Reading Stan's reordering of events just kills me. For example, he says that the SOL-20 was introduced in his booth at the New Jersey convention in the summer of 1976. There was a three day meeting of the Midwest Association of Computer Clubs in Cleveland on June 12, 13 and 14, 1976, attended by nearly 5,000 people. The Data Domain split the cost of a double booth with Processor Tech and they demonstrated the SOL-20. I believe it was Bob Marsh and Steve Dompier and they demonstrated a little graphic program that drew a train on the screen and it chugged across, puffing smoke out of its stack and attracting people from all over the convention center. They also showed a little S-100 card that generated music which played from the attached speakers. They used PTC's own Basic 5 to program the thing. To tell you the truth I was so busy selling everything we had to a crazed mob of computer nuts that I didn't get enough time to really study the demonstrations. That was several months before Atlantic City.

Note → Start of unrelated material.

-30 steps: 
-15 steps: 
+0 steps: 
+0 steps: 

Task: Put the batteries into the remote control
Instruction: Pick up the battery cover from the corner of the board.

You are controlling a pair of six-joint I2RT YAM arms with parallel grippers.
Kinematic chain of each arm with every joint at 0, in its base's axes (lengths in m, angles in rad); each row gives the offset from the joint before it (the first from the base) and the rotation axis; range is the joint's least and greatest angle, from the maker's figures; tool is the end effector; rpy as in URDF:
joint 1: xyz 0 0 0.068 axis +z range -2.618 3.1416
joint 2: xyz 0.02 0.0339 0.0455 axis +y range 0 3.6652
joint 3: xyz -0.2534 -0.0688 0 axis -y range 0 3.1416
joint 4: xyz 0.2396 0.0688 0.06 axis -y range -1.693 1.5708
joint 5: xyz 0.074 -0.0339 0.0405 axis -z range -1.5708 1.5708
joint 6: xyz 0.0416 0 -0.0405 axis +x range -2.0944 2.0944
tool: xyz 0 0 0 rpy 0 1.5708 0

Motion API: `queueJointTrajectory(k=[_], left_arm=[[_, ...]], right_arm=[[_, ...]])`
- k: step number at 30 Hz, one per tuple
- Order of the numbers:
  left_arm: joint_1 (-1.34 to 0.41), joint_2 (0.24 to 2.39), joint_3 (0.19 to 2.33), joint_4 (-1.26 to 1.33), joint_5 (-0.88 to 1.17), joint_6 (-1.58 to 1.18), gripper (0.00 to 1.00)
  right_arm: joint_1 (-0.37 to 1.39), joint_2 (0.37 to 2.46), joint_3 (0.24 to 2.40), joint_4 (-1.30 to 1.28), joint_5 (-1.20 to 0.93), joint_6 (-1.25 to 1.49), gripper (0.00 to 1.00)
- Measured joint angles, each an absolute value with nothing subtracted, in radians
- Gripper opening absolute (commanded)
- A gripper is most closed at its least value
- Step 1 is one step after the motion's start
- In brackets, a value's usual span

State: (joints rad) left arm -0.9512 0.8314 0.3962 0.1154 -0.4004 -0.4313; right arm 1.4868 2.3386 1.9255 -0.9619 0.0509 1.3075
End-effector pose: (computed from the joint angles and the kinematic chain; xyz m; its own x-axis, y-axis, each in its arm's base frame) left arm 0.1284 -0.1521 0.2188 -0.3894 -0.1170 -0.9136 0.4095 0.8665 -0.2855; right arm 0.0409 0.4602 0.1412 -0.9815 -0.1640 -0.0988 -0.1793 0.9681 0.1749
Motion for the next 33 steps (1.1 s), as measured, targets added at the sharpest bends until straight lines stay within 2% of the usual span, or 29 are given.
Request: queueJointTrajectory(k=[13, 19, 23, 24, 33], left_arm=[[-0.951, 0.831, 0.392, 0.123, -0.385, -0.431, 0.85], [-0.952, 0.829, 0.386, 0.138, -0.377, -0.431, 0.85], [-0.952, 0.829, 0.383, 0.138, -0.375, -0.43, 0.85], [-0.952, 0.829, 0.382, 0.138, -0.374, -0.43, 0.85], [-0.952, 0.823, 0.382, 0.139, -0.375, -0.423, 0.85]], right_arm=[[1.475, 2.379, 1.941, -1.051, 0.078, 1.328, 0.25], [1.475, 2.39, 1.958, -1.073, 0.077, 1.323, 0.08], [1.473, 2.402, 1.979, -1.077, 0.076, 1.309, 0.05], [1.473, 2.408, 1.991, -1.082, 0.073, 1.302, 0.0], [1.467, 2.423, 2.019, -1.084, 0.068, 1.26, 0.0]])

Another thing that bothers me is that he says that the VDM-1 was advertised in the first issue of Byte, which is true. But then he says it didn't become available until the fall of 1976, a year later. Yet the video display section of the SOL-20 is the VDM-1 design incorporated along with the design of the 3P+S and an 8080 CPU and some other stuff on a single mother board. And that design was a done deal in June of 1976. We had sold a heck of a lot of boards which looked like VDM-1, acted like VDM-1 and were key to the sale of many IMSAI computers, for months before then. And I told you about the 3P+S at the World Altair conference in March 1976. Yet every thing he says about South West Tech is exactly as I recall, including how they first screwed their dealers and then drove them away.

***

Well, I finished it over lunch. He is a writer there is no doubt of that, and I must admit that having been in NYC during the earliest days put him in a unique position to become acquainted with everybody and anybody. I only got to talk to some of them by phone, and many not at all. Later, his positions at Popular Electronics and Computer Shopper were even more opportune to do what to him came naturally -- writing. I don't know much at all about the Commodore story, or Atari, or Texas Instruments, Sinclair and the rest of the "little machine" companies. I guess, if I'm as objective as I can be, I would have to say that it is a great book. If one does not know about the lies and rearranged chronological events, it would all look perfectly plausible. He never mentions things he feels uncomfortable with, and glosses over dates and events when they don't fit with his interest.

***

I don't know if I told you what happened to me soon after the Computer
History Club asked me to become a member.  Re: the section in the stuff you
sent me titled "Stan Viet's Book."  In there I tell the story about how the
SOL-20 was shown in the MACC Show in Cleveland on the 12th and 13th of
June, a couple months prior to when Viet claims it was introduced. UNDERSTAND, I WOULD SWEAR TO THIS IN COURT, UNDER OATH.  I went into this with the CHC and Lee Felsenstein came down on me hard, saying that it could not have been done because the design of the packaging and the design of the power supply were not done until after July 1st, and that he had asked Bob Marsh if he remembered it, and Bob's response was that he had not been in Cleveland that month and didn't know when. He also said that if Steve Dompier had shown his "choo-choo" board it must have been plugged into an IMSAI computer. I have to acknowledge Lee's higher authority because he designed the danm thing! So I had to write to Mike Swaine and confess my error, which got into the book. And now I'm "fessing-up" to you!  (But I would still like to know what it is that is so vivid in my memory.)